Goal of the exercise: Word for word, set down every line of the entries below from the line with "request: trace the outline of every instance of the blue" to the line with "target: blue clip", including both, and no other line.

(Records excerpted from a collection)
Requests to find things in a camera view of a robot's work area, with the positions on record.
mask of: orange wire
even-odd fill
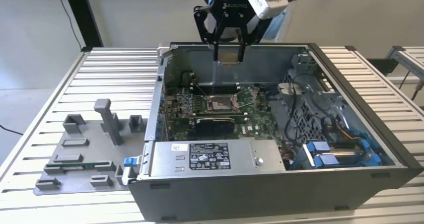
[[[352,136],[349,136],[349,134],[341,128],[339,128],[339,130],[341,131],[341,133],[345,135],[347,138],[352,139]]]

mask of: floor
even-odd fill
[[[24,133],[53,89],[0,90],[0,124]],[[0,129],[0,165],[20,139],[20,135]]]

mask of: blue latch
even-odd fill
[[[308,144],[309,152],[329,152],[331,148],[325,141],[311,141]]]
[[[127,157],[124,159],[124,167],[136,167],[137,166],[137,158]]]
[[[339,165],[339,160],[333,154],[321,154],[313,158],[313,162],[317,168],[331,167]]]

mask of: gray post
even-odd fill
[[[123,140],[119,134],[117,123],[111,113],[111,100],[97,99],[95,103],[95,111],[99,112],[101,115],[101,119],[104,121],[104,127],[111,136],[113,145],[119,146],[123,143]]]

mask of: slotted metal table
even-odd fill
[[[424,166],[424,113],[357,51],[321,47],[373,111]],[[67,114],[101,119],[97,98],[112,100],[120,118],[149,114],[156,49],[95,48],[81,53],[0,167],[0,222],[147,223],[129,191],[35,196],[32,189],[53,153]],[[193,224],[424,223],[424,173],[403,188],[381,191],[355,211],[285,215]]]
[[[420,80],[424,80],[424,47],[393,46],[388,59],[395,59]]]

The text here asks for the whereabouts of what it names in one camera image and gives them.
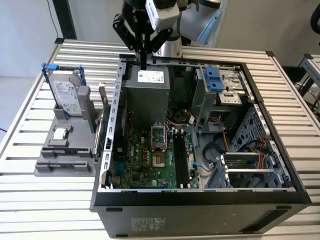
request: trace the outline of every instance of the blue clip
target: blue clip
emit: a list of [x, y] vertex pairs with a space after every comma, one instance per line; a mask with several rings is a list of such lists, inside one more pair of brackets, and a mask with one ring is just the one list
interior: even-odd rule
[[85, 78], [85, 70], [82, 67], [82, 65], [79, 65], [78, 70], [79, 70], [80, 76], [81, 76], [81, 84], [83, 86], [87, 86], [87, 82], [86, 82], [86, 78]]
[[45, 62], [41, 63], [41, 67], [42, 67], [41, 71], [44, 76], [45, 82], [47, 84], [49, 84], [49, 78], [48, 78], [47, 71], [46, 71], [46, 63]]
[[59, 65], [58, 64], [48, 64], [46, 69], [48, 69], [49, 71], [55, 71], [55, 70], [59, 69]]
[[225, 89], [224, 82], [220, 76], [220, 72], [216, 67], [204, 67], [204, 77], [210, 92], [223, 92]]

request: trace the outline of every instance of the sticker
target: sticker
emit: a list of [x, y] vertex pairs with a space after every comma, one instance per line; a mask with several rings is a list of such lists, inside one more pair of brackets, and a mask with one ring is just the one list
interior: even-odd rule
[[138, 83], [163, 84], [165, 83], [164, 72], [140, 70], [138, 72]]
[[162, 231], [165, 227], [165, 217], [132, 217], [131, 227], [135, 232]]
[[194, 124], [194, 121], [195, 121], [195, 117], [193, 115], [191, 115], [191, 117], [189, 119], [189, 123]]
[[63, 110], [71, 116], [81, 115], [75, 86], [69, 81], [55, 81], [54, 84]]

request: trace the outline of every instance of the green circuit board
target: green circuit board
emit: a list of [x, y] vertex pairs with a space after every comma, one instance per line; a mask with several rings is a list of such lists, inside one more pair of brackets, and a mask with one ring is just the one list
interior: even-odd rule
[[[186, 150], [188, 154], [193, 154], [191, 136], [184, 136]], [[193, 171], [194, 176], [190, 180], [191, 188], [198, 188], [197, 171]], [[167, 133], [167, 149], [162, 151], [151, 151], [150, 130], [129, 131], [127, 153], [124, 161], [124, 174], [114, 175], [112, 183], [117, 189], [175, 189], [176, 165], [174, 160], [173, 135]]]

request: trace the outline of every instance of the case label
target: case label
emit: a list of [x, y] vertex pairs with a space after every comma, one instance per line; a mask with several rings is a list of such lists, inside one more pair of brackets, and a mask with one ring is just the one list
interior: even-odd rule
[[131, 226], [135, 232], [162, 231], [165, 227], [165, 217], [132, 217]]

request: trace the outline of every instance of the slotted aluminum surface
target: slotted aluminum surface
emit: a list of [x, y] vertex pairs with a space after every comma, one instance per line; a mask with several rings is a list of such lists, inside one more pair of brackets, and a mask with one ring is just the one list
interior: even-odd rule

Finished task:
request: trace the outline of every instance of the blue clip
target: blue clip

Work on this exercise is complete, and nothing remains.